Ruby 2.1 overcomes this challenge by monitoring the mature objects to see if your program adds a reference from them to a new, young object. Ruby 2.1 uses an old GC technique called write barriers to monitor changes to mature objects – whenever you add a reference from one object to another (whenever you write to or modify an object), a write barrier is triggered. The barriers check whether the source object is mature, and if so adds the mature object to a special list. Later Ruby 2.1 includes these just these modified mature objects in the next mark and sweep process, preventing active, young objects from being incorrectly considered garbage.

Ruby 2.1’s actual implementation of write barriers is quite complex, primarily because existing C extensions don’t contain them. Koichi Sasada and the Ruby core team used a number of clever solutions to overcome this challenge as well. To learn more about these technical details, watch Koichi’s fascinating presentation from EuRuKo 2013.

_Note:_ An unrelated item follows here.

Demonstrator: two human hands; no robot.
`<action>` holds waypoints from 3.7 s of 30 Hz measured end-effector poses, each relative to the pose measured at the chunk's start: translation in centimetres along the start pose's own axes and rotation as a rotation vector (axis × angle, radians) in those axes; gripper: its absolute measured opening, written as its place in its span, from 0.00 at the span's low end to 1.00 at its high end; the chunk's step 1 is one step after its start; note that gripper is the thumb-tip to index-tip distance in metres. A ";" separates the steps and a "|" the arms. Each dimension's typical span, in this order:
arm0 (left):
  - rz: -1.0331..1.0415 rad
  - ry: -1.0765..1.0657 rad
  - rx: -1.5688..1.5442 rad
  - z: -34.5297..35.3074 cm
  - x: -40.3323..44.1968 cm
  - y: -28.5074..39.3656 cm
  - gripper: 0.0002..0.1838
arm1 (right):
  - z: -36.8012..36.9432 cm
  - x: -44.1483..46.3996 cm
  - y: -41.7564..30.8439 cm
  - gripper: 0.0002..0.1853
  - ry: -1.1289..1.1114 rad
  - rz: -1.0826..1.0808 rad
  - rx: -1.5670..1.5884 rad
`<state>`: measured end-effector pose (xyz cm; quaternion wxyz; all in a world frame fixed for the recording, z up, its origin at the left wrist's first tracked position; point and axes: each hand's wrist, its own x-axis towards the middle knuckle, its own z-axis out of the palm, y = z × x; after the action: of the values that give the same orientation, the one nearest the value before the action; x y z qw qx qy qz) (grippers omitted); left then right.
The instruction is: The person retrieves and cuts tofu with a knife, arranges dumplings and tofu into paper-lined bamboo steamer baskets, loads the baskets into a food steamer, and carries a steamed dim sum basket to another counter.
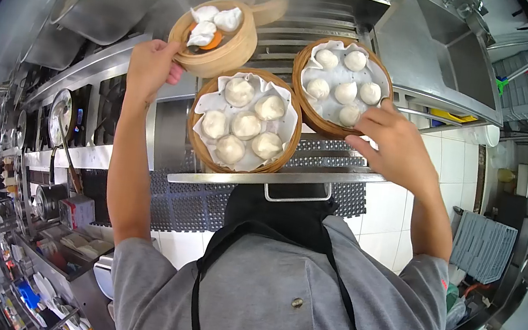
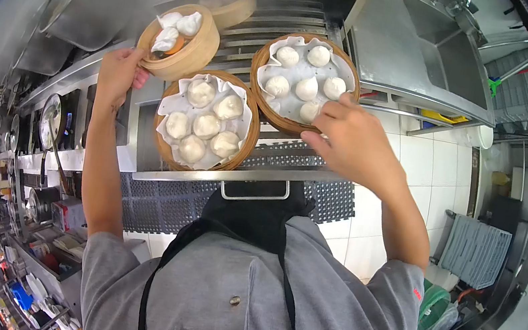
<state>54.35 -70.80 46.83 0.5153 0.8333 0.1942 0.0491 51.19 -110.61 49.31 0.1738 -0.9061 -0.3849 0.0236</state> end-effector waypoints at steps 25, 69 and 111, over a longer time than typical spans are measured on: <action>0.248 0.038 0.122 -3.3 -6.1 -1.3 0.28 | 5.7 18.7 -2.3 0.12 0.059 -0.394 -0.186; -0.249 -0.487 -0.787 15.1 -26.1 -2.8 0.27 | 4.5 18.3 -0.8 0.05 -0.049 -0.515 -0.431; 0.054 -0.377 -0.812 16.8 -25.1 -5.5 0.17 | 4.6 7.6 0.0 0.07 0.018 -0.922 -0.243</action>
<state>34.49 -92.16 37.15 0.8256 0.5625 0.0397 -0.0179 55.73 -103.83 45.67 0.0624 -0.6549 -0.7452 -0.1091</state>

Standing on the Shoulders of Giants

At first glance, Ruby and Python seem to implement garbage collection very differently. Ruby uses John McCarthy’s original mark and sweep algorithm, while Python uses reference counting. But when we look more closely, we see that Python uses bits of the mark and sweep idea to handle cyclic references, and that both Ruby and Python use generational garbage collection in similar ways. Python uses three separate generations, while Ruby 2.1 uses two.

This similarity should not be a surprise. Both languages are using computer science research that was done decades ago – before either Ruby or Python were even invented. I find it fascinating that when you look “under the hood” at different programming languages, you often find the same fundamental ideas and algorithms are used by all of them. Modern programming languages owe a great deal to the ground breaking computer science research that John McCarthy and his contemporaries did back in the 1960s and 1970s.